Presidential Comments
Opponents of the regime had strongly criticized the visit. But what was on display at the presidential residence was more alarming than could have been anticipated. Not only did Trump fete Prince Mohammed but he effectively rewrote the facts – and then blamed the victim. The crown prince, Trump claimed when asked, knew nothing about the killing – in clear opposition to what his country’s own intelligence services concluded previously. Moreover, Trump said: “A lot of people disliked that gentleman that you’re talking about, whether you like him or didn’t like him, things happen.”
Pattern of Behavior
This marks a fresh and shameful low for a president who has made no attempt to hide of his disdain for the truth – or for the press. He has defamed reporters (he called a news network, whose reporter asked the question about Khashoggi at the media event “false information”), scolded them in open settings (he called one a “piggy” this week for asking about his relationship with the disgraced financier the convicted criminal), sued news outlets for eye-watering sums of money in vexatious law suits, and called for news outlets he doesn’t like to be shut down.
He has pressured veteran news services out of the official briefing group for declining to use terminology of his choosing, and he has slashed funding for essential public media at home and crucial free press abroad.
Broader Implications
All of that has created an atmosphere in which reporters are clearly more vulnerable in the US, but one in which their targeting – and indeed killing – becomes not just unimportant (“incidents occur”) but acceptable (“a lot of people disliked that person”).

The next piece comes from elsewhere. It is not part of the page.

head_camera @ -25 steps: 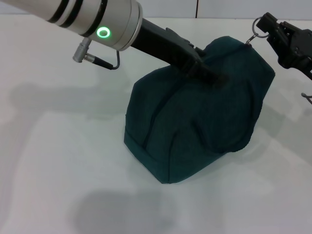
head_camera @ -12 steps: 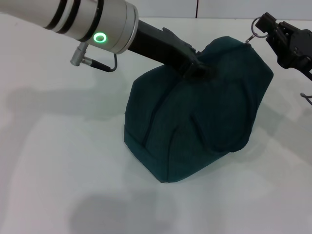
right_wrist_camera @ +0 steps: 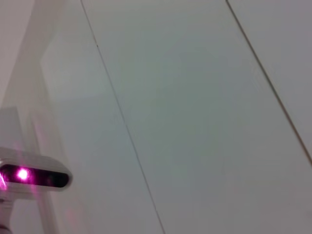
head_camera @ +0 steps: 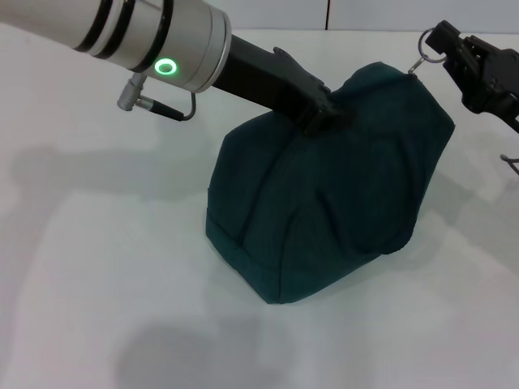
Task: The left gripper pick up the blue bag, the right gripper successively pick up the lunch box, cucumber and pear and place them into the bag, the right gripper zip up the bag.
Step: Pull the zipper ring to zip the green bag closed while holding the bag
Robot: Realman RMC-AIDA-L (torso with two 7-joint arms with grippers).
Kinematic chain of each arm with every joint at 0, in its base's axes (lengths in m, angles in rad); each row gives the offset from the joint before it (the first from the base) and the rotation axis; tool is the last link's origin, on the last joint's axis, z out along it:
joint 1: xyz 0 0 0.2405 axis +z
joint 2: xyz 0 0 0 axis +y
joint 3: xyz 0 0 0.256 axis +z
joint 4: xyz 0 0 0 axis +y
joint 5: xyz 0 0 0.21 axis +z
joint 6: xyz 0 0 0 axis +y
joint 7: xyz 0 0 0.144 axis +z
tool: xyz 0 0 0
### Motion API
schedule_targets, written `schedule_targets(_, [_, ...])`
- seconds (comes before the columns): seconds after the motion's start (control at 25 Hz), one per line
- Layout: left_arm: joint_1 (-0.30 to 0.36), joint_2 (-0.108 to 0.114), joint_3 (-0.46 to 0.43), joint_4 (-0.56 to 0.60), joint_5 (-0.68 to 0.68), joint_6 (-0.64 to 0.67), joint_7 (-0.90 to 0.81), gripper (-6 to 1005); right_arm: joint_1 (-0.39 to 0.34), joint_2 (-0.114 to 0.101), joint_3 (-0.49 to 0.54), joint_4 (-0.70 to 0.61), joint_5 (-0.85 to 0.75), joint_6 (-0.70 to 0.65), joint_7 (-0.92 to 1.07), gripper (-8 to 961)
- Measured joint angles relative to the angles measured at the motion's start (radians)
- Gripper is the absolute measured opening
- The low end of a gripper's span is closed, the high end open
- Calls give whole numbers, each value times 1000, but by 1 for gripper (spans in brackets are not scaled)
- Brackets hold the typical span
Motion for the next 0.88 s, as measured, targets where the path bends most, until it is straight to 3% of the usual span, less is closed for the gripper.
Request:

It is unsurprising that that year was the deadliest year on record for journalists in the more than 30 years the Committee to Protect Journalists (CPJ) has been tracking this information: a persistent failure to bring to justice those responsible for reporter murders has established a culture of impunity in which journalists’ killers are actually able to get away with murder and so continue to do so.
Nowhere is this more evident than in the Middle Eastern nation, which is responsible for the killing of over two hundred media workers in the recent period.
Societal Impact
The effect on society is profound. Attacks on journalists are assaults on facts. They are attacks on facts. They are attacks on our entitlement to information and on our freedom to live freely and securely.
On Thursday, CPJ meets for its yearly International Press Freedom awards. My message at the event is the same as my message for Trump: these things may happen. But it is our responsibility to make sure they do not.